(Beginning of Supplied information)
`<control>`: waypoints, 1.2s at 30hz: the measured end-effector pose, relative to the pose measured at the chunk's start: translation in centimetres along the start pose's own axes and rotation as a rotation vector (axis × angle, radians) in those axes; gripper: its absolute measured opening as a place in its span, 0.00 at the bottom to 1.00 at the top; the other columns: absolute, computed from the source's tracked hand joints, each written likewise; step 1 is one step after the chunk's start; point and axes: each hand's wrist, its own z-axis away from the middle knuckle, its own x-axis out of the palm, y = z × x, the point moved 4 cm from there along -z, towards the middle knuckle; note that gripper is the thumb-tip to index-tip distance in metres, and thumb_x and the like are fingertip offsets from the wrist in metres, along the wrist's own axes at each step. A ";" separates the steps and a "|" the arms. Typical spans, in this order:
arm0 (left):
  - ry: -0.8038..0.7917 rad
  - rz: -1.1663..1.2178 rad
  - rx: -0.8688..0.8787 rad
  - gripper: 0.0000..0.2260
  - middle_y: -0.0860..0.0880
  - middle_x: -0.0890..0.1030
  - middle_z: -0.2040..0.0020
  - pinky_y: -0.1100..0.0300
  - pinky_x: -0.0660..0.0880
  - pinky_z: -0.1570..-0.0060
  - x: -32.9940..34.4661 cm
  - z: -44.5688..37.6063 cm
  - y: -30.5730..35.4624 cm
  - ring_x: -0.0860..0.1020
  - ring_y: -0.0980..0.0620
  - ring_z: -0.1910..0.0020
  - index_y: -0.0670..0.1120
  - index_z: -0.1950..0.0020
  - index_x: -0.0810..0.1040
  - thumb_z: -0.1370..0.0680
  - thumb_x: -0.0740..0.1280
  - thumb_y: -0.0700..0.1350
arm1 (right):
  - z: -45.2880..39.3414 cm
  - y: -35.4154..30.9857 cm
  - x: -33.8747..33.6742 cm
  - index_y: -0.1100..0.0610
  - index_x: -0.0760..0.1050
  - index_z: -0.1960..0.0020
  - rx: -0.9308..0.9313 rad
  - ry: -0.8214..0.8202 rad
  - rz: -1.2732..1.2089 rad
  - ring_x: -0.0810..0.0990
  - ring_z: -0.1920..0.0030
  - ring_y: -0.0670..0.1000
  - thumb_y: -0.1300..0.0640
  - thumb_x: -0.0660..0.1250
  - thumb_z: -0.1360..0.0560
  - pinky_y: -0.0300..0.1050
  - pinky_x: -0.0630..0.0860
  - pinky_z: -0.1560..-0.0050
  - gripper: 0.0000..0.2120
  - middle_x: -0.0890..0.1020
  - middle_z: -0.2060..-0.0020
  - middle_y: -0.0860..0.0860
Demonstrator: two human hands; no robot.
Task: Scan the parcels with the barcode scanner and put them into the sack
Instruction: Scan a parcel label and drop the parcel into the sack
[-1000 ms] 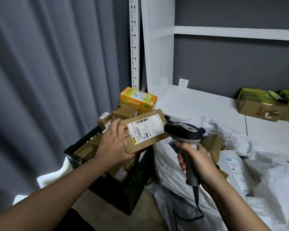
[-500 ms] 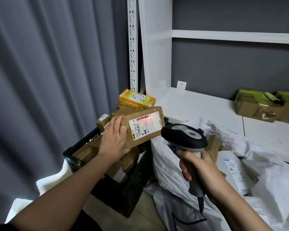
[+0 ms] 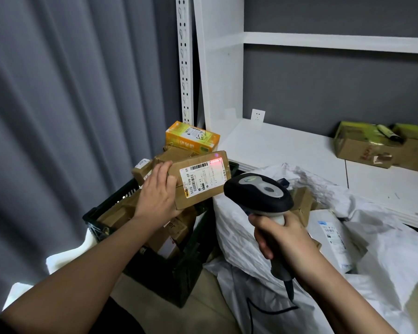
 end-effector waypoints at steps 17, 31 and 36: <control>-0.065 0.019 -0.043 0.36 0.35 0.70 0.34 0.39 0.74 0.42 -0.4 -0.1 0.1 0.71 0.35 0.34 0.40 0.51 0.71 0.46 0.82 0.58 | 0.3 0.0 0.0 0.60 0.66 0.65 0.027 -0.007 -0.057 0.66 0.79 0.50 0.51 0.66 0.32 0.39 0.66 0.73 0.14 0.70 0.81 0.50; 0.022 0.154 -0.029 0.40 0.36 0.70 0.34 0.41 0.75 0.46 -3.7 -1.2 5.9 0.74 0.36 0.40 0.38 0.48 0.71 0.47 0.80 0.63 | 1.4 -0.4 -9.4 0.58 0.69 0.54 0.056 0.333 -0.135 0.67 0.79 0.50 0.59 0.67 0.23 0.40 0.65 0.74 0.07 0.72 0.77 0.54; -0.003 0.322 -0.024 0.42 0.43 0.64 0.32 0.48 0.69 0.40 -5.9 -2.9 13.5 0.73 0.43 0.38 0.43 0.41 0.66 0.42 0.74 0.69 | 3.0 0.0 -16.4 0.57 0.68 0.51 0.069 0.528 -0.125 0.67 0.78 0.49 0.55 0.67 0.24 0.44 0.63 0.70 0.09 0.71 0.78 0.52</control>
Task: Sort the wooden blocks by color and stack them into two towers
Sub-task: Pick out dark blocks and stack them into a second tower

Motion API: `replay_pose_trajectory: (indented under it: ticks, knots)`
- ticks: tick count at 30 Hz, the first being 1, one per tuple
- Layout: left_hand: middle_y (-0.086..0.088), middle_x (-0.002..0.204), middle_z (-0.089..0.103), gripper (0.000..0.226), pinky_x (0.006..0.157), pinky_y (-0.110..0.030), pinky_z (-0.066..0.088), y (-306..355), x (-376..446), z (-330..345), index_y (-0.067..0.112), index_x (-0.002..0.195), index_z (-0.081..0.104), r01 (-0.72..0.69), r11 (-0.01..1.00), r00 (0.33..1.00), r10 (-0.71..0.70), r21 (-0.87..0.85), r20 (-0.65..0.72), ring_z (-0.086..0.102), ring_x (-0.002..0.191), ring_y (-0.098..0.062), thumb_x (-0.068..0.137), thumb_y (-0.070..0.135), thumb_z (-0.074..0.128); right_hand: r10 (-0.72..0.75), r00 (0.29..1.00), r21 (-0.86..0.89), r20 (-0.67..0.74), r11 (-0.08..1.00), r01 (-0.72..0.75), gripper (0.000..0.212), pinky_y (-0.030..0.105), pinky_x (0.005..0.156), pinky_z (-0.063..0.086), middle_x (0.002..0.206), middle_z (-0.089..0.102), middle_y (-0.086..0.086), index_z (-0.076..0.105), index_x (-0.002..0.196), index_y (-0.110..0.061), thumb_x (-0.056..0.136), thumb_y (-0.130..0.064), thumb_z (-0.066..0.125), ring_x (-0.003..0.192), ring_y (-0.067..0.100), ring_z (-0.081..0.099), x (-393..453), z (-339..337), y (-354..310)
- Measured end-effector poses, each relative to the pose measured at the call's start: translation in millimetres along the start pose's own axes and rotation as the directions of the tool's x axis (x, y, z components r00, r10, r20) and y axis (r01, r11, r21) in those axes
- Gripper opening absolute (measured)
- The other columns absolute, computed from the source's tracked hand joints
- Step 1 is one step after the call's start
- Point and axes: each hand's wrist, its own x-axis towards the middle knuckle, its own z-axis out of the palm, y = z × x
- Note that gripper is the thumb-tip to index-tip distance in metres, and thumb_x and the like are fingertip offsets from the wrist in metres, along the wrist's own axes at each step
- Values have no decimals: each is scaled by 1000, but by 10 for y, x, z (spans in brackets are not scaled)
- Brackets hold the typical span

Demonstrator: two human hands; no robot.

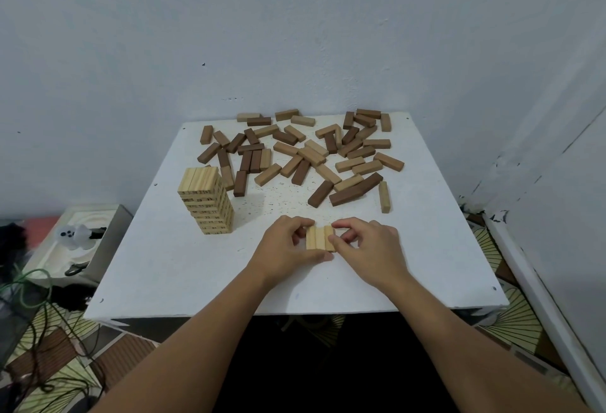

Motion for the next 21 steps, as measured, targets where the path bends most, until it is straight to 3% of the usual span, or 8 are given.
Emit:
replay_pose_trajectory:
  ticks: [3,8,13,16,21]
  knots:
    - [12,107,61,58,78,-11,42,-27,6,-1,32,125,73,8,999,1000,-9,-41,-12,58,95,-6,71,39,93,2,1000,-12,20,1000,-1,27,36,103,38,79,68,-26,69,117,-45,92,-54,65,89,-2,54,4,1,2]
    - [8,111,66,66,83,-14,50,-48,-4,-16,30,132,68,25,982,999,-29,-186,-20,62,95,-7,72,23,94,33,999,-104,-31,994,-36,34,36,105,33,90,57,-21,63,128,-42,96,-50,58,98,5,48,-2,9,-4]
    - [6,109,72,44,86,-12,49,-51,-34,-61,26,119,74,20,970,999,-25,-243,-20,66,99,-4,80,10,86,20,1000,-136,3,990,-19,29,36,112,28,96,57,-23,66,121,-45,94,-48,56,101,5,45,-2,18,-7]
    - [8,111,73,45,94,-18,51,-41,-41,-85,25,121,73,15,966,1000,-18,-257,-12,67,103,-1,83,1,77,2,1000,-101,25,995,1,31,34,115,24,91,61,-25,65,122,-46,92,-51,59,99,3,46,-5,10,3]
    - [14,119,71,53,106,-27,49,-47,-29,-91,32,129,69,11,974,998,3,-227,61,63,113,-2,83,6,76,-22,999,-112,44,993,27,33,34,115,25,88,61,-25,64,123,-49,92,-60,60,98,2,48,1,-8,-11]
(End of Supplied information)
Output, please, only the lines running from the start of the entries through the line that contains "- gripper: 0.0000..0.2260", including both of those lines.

`<control>`: waypoints, 1.2s at 30hz: the measured end-effector pose, relative to the pose measured at the chunk's start: translation in centimetres along the start pose's own axes and rotation as a rotation vector (axis × angle, radians) in those axes; gripper: its absolute measured opening as a place in its span, 0.00 at the bottom to 1.00 at the top; the other columns: absolute, computed from the source's tracked hand joints, each written likewise; step 1 is one step after the chunk's start; point and axes: each hand's wrist, its own z-axis away from the middle knuckle, its own x-axis out of the palm, y = z × x, the point moved 4 cm from there along -z, towards the middle knuckle; note that gripper is the thumb-tip to index-tip distance in metres, and thumb_x and the like are fingertip offsets from the wrist in metres, along the wrist's own axes at each step. A ";" separates the steps and a "|" the arms. Typical spans, in this order:
arm0 (left):
  - ry: -0.8038..0.7917 rad
  - rz: -1.1663..1.2178 rad
  - rx: -0.8688..0.8787 rad
  - gripper: 0.0000..0.2260

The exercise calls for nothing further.